Scientists May Have Just Figured Out Why Time Moves Forward, Not Backwards

January 29, 2016 | by Alfredo Carpineti

Griffith University Associate Professor Joan Vaccaro has put forward a suggestion on why there’s a difference between the future and the past. According to her calculations, the laws of physics don’t have to distinguish between time and space, but since we don't experience time in the same way as space, something must make time different. And she thinks the answer is in a special class of quantum phenomena.

Certain quantum phenomena don’t behave in the same way if you’re going forward or backward in time, and she suggested that these are the key to understanding the arrow of time – the "asymmetry", or one-way direction, of time. And she said that in particular, subatomic particles known as K and B mesons could provide some interesting information. Her research is published in the Proceedings of The Royal Society A.

“If you want to know where the universe came from and where it’s going, you need to know about time,” Vaccaro said in a statement.

“Experiments on subatomic particles over the past 50 years show that nature doesn’t treat both directions of time equally. In particular, subatomic particles called K and B mesons behave slightly differently depending on the direction of time.”

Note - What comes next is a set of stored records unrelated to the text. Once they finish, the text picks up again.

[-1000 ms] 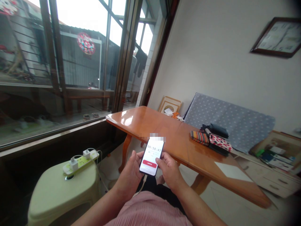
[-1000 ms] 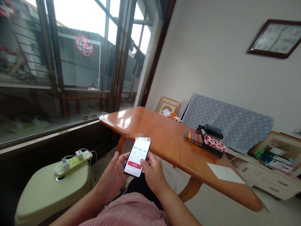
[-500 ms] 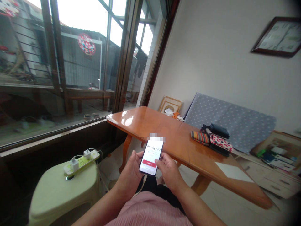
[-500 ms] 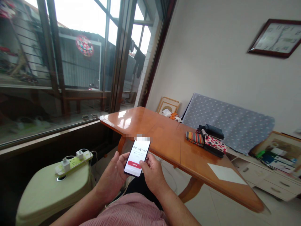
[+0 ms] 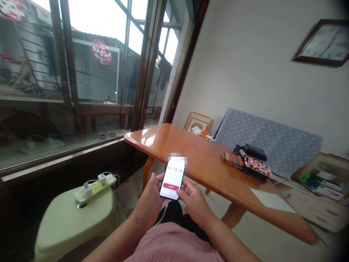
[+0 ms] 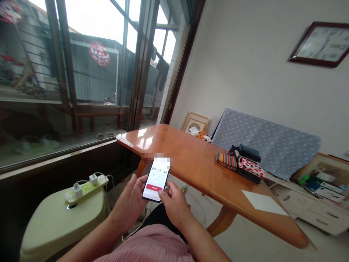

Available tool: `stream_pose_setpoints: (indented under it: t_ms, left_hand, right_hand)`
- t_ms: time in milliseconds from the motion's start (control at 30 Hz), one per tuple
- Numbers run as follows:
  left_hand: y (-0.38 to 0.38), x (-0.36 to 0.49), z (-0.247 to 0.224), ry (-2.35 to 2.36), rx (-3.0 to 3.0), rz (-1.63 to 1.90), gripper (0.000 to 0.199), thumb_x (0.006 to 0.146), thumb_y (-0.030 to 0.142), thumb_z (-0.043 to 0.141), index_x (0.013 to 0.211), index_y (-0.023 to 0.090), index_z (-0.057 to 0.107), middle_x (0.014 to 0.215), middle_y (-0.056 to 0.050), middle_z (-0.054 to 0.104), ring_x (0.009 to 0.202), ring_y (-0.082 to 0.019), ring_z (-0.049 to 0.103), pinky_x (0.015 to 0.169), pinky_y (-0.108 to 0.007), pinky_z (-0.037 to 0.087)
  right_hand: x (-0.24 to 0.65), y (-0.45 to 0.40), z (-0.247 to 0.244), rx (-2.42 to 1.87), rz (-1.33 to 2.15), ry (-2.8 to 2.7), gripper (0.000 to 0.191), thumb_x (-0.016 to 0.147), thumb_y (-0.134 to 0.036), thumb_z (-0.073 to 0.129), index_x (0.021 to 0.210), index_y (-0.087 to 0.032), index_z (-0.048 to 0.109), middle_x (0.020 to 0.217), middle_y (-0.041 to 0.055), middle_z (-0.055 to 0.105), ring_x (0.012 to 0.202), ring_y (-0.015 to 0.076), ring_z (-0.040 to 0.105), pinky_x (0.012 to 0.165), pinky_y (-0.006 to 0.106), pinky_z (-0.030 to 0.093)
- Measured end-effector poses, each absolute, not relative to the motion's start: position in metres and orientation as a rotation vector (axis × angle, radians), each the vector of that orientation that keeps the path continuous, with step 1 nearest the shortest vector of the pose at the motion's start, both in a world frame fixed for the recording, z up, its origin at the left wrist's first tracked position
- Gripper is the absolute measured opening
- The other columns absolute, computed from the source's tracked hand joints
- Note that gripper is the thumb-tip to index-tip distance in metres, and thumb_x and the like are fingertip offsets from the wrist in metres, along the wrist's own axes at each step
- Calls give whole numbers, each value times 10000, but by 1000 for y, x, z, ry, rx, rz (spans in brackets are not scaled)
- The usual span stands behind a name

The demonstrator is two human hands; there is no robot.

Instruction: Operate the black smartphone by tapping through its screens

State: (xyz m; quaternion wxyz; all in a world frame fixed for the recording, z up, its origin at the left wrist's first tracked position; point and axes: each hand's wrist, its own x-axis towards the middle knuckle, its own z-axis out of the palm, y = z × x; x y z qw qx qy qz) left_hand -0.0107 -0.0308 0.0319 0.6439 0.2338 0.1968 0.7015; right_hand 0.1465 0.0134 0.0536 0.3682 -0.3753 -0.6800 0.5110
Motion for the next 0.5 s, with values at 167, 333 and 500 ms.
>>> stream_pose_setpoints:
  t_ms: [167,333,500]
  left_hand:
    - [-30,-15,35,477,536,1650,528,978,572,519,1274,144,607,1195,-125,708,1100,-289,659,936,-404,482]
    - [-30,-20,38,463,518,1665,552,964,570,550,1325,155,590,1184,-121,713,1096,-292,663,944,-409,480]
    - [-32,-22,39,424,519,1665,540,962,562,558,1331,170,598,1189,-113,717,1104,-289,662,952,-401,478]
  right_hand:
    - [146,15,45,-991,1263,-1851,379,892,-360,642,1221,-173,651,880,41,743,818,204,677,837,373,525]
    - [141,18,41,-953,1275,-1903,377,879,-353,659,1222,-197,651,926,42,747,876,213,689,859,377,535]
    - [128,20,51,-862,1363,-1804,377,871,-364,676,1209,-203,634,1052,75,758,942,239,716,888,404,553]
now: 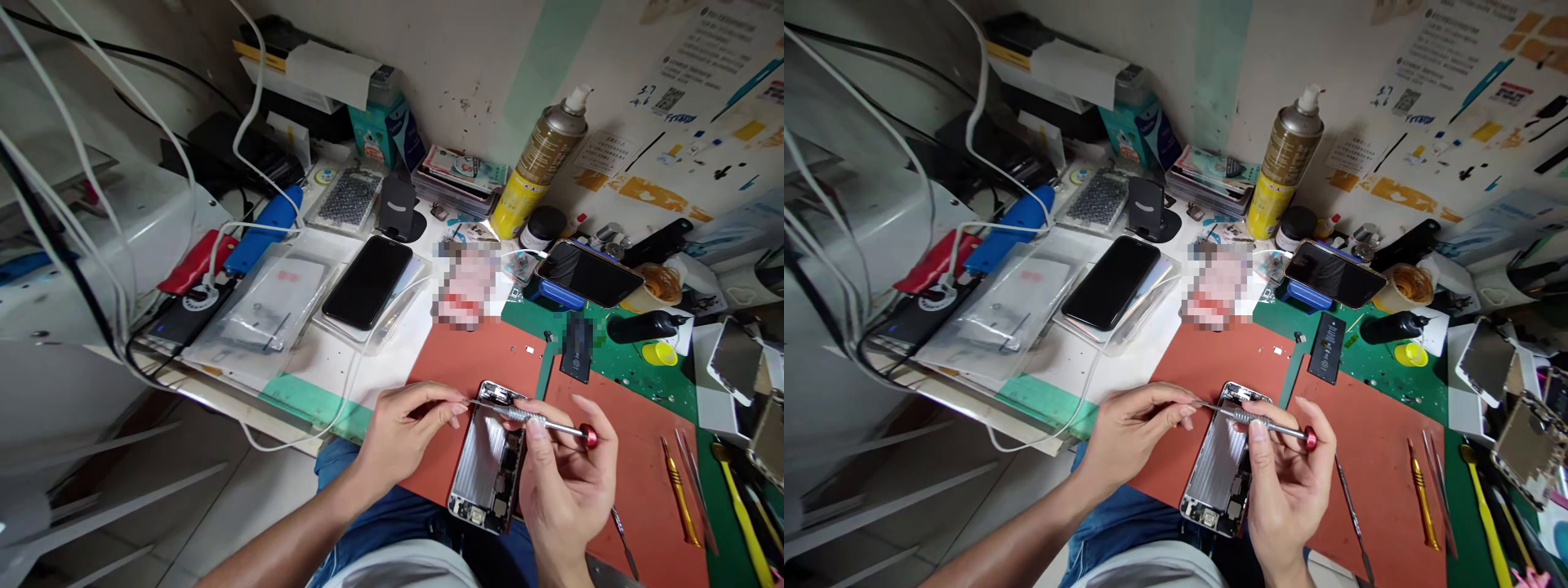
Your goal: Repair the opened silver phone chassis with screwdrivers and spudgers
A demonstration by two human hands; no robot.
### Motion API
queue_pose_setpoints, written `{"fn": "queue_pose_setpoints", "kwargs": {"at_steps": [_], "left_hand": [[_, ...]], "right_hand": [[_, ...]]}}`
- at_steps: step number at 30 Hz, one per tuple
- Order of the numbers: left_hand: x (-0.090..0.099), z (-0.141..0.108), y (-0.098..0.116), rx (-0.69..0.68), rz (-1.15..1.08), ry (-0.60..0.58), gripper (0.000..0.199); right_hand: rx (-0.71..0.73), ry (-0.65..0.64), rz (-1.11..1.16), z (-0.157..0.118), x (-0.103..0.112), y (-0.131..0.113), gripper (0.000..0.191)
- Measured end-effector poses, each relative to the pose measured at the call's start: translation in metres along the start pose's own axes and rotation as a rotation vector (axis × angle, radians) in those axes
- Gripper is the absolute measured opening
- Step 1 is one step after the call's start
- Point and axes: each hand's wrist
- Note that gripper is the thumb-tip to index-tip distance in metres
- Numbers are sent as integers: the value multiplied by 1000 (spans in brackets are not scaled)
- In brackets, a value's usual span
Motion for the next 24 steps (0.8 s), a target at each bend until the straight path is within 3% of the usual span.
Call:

Here's an analogy: If you leave a cup of coffee on the table you’d expect it to stay there. Sure, maybe you can move it around on the table, but it would still be a cup on a table. If the cup started flickering in and out of existence, you’d think something really weird was going on.

The flickering of the cup is not something we experience because it would violate the conservation of mass, but if space and time are truly two sides of the same coin, then it should be allowed to happen. And as an object is limited in space (got a size and a positin), they could also be limited in time (they could appear and disappear).

“In the connection between time and space, space is easier to understand because it’s simply there," she added. "But time is forever forcing us towards the future.

“Yet while we are indeed moving forward in time, there is also always some movement backwards, a kind of jiggling effect, and it is this movement I want to measure using these K and B mesons.”

Professor Vaccaro reworked the equations of quantum mechanics in a way that the conservation of mass wasn’t a given condition of the universe. She thus discovered that time and space did truly behave identically in that scenario. Even more interestingly, once violations of symmetries are allowed, the equations evolved into the ones that describe our universe and the law of conservation of mass arises organically from this theory.

“Understanding how time evolution comes about in this way opens up a whole new view on the fundamental nature of time itself," she said. "It may even help us to better understand bizarre ideas such as travelling back in time.”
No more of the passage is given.